10. A method as in Claim 7, the polyolefin being a partially crystallized copolymer of polypropylene with a melting range of above 150°C.

11. A method as in claim 7 or 8, the elastifier being a high-mole-cular polyisobutylene (Mol. weight 100,000 to 150,000).

12. A method as in claim 9 or 10, the elastifier being a high-mole-cular polyisobutylene (Mol. weight 100,000 to 150,000).

13. A method as in claim 7, the elastifier component being an ethylene-propylene copolymer.

14. A method as in claim 13, the copolymer being saturated or unsaturated ethylene-propylene-rubber.

15. A method as in claim 7, the elastifier being a chlorinated polyethylene to render the product flame-retardant.

16. A method as in claim 1 or 2, including adding aluminum oxid-hydrate as a filler.

17. A method as in claim 1 or 29 including the step of using silane cross-linking.

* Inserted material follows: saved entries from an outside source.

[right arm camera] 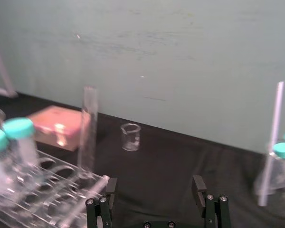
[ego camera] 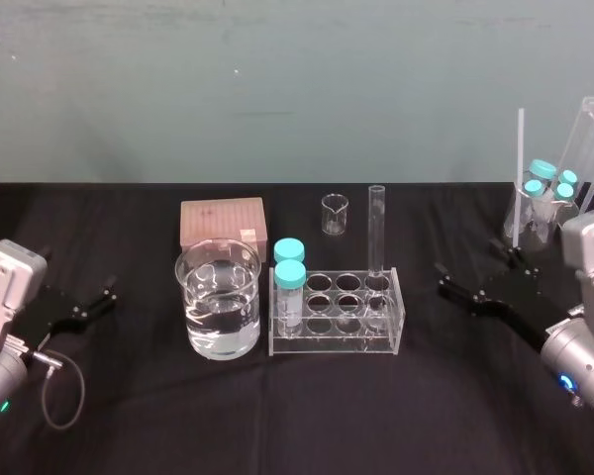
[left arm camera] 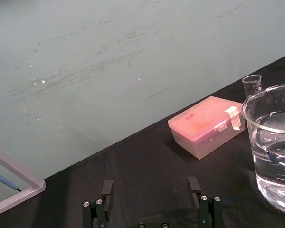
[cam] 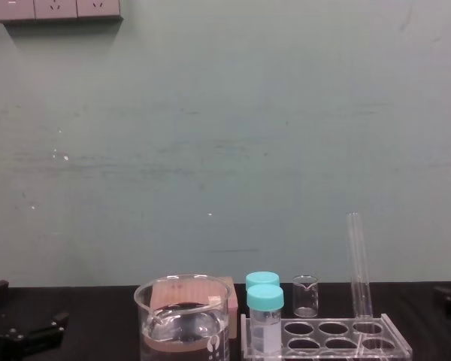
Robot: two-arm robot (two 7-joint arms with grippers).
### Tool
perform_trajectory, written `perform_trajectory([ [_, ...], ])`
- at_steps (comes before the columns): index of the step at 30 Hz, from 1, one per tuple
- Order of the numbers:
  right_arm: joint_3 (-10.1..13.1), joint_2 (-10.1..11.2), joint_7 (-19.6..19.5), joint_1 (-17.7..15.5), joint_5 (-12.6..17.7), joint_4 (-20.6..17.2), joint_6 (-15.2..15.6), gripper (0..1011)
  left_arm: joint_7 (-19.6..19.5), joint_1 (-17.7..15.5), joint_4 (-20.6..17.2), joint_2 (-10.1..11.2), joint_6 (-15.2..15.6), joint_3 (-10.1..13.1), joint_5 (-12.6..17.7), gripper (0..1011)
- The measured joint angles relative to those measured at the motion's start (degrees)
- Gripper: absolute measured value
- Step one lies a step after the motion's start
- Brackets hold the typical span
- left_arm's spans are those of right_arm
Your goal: Hold the test tube with one hand and immerse one end into the beaker, then return it to the test tube rack.
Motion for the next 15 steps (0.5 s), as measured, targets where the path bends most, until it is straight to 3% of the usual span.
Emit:
perform_trajectory([
  [4, 1.49, -0.67, 4.52, 0.16, 4.99, -0.62, 2.67, 1000, 0.0, 0.0, 0.0, 0.0, 0.0, 0.0, 0.0, 1000],
  [6, 1.64, -0.9, 5.91, 0.45, 6.0, -0.69, 3.52, 1000, 0.0, 0.0, 0.0, 0.0, 0.0, 0.0, 0.0, 1000],
  [15, 0.43, -2.14, 11.14, 3.32, 5.92, 0.6, 6.33, 1000, 0.0, 0.0, 0.0, 0.0, 0.0, 0.0, 0.0, 1000],
])
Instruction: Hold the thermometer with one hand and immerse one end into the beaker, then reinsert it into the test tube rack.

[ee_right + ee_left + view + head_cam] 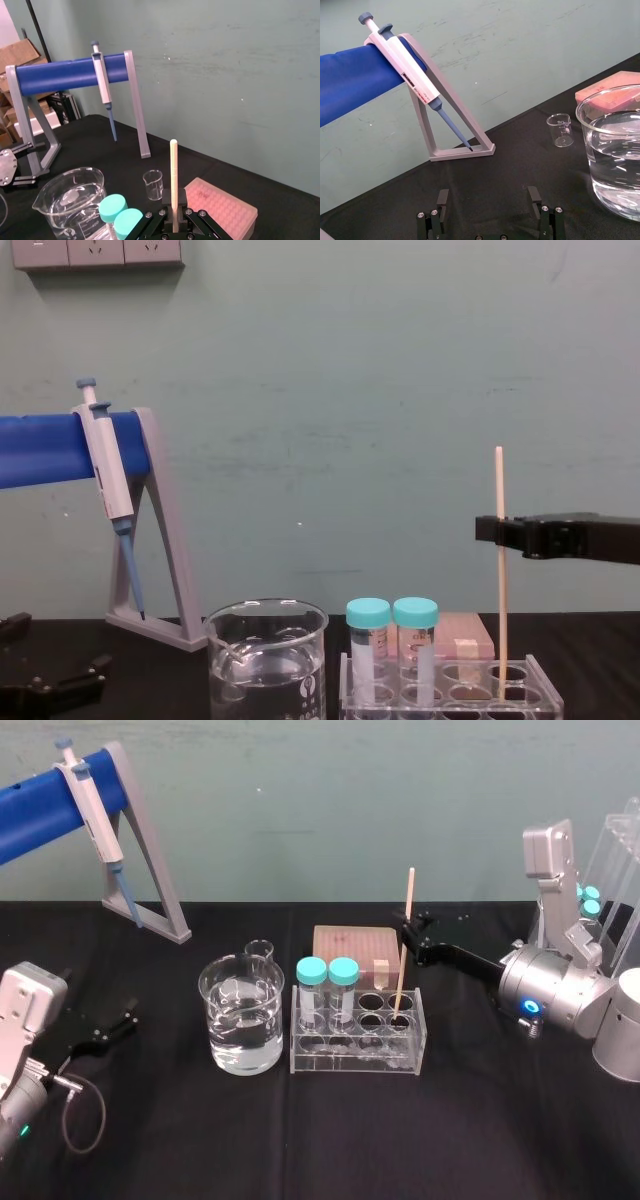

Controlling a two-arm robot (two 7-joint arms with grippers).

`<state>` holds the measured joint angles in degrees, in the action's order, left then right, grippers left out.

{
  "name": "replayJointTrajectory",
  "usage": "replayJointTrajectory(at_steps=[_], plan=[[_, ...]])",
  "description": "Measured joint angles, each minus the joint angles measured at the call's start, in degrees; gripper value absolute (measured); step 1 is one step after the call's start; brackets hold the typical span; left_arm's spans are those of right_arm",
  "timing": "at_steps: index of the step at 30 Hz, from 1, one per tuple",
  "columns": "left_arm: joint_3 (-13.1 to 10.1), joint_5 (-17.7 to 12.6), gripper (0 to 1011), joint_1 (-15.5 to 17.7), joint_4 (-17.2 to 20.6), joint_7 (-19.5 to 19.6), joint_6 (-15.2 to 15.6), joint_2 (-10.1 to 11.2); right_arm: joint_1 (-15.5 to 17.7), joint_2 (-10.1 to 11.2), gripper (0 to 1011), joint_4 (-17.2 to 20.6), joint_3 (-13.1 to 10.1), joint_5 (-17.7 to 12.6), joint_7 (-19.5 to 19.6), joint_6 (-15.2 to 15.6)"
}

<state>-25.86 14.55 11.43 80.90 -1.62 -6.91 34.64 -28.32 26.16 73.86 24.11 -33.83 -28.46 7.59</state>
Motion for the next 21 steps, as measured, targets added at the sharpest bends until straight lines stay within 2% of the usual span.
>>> replayJointTrajectory(at_steps=[21], plan=[[0.0, 0.0, 1004, 0.0, 0.0, 0.0, 0.0, 0.0, 1.3, -0.3, 54, -1.6, -0.3, 1.6, 0.1, -0.7]])
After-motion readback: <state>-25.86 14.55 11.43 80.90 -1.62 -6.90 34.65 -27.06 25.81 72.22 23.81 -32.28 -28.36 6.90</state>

18. A method as in claim 1 or 2, including the step of making different portions of an article by different compositions having differ-ent shrinking temperatures and combining these portions to obtain an article in which different portions shrink at different temperatures.

19. In a method of making shrink articles by extruding or molding an intermediate product, causing the product to cross-link, expanding the cross-linked product and coding it in the expanded state, the improvement of imparting to the product rubber elastic properties by either using as a base material a copolymerisate of ethylene with a comonomer component of 20% to 40% by weight, the comonomer component, as a polymer, having rubber elastic properties or by using as a base material a polyolefin or a polyolefin blend, blended with an effective amount of an elastifier.